Webster's dictionary gives following definitions for architecture:

  1. The art or practice of designing and building structures and especially habitable ones
  2. Formation or construction as (or as if as) the result of a conscious act
  3. Architectural product or work
  4. A method or style of building

For this discussion the definition of greatest interest is the first, as it deals with the methods and tools of the discipline of being an architect.

Consider the implications of this:

  • An architecture embodies information about how the components of interest interact with each other. This means that architecture specifically omits content information about components that does not pertain to their interaction on the context being considered.

  • Architectures may be comprised of more than one structure, but no one view holds the irrefutable claim to be the architecture. By intention, the definition does not specify what architectural components and relationships are.

  • The definition implies that everything having parts has an architecture, because everything can be shown to be composed of components and relations among them.  

  • The behaviour of each component of interest in the context of a structure is part of the architecture, insofar as that behaviour can be observed or discerned from the point of view of another component.
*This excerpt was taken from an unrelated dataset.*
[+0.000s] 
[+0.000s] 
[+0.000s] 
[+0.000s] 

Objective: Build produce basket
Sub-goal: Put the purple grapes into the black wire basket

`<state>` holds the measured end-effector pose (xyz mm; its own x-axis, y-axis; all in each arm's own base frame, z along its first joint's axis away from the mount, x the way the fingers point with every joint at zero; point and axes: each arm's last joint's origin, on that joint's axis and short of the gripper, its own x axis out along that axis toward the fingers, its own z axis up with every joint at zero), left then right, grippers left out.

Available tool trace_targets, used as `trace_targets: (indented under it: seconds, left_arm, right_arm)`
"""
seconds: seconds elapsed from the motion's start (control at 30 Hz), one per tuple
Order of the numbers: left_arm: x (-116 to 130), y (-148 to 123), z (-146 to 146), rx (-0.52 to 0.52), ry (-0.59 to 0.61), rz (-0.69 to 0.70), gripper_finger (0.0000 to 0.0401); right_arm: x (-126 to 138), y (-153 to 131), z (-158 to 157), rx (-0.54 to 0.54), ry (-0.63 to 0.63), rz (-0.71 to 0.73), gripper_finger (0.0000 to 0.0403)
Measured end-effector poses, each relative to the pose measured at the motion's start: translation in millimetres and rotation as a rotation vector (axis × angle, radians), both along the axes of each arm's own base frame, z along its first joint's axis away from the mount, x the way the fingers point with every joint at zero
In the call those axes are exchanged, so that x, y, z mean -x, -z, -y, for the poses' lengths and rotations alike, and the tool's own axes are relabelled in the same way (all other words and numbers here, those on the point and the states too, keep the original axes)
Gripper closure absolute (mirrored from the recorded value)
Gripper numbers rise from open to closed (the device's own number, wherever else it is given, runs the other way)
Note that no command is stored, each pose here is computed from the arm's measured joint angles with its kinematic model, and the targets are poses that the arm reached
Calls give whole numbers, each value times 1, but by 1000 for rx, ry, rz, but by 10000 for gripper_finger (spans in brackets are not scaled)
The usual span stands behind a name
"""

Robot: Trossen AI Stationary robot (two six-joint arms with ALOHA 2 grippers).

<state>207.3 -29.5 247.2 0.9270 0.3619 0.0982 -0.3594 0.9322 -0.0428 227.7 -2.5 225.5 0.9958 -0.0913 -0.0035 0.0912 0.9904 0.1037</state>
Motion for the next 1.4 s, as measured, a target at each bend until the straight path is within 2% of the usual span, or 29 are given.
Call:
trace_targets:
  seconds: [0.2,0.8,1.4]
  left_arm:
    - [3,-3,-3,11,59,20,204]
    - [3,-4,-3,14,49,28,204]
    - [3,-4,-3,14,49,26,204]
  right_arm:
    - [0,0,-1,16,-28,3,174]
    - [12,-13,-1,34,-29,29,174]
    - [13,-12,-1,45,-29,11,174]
This behaviour is what allows components to interact with each other, which is clearly part of the architecture.

Why "do" Architecture?

If architecture is design with vision we then have to think about what objects would look like without addressing the complexity of the interaction of the components through making such an investment. How well would a modern building operate if there were no vision as to how the parts would interoperate? Such a building  would likely not serve its intended purpose, be expensive to operate and probably not be particularly habitable. Consider also the Mary Rose.  Once the pride of the English navy, by the time she sunk off Portsmouth harbour in 1545, the Mary Rose was obsolete: cumbersome, vulnerable to attack and ill-equipped for 16th century warfare. The reason she sank was because of ad hoc changes that had modified here beyond her intended purpose. The result was the death of most of the crew, loss of the ship and operationally, increased the risk of the loss of a critical battle for Henry VIII. 

Today no one would think of buying or using a car, a boat, an airplane, a house, a building of any kind, or even a road that had not be subject to the application of clear design principles and validated as appropriate for the intended purpose. At the same time organizations and systems are today most typically not designed and maintained with any such forethought and this is usually not questioned. Clearly then, there is a need to develop Enterprise Architecture

Why is architecture not being done? 

One opinion

There are indications that some organizations have recognized the significance of an architecture approach and have adopted the necessary culture, processes and controls to achieve its benefits. Unfortunately it seems that concurrent with an organization's discovery of the value of architecture it recognizes the strategic/competitive value and no longer discusses either the investment requirements or turns because of the perceived competitive significance, thus denying other organizations the case studies to apply to their own circumstance.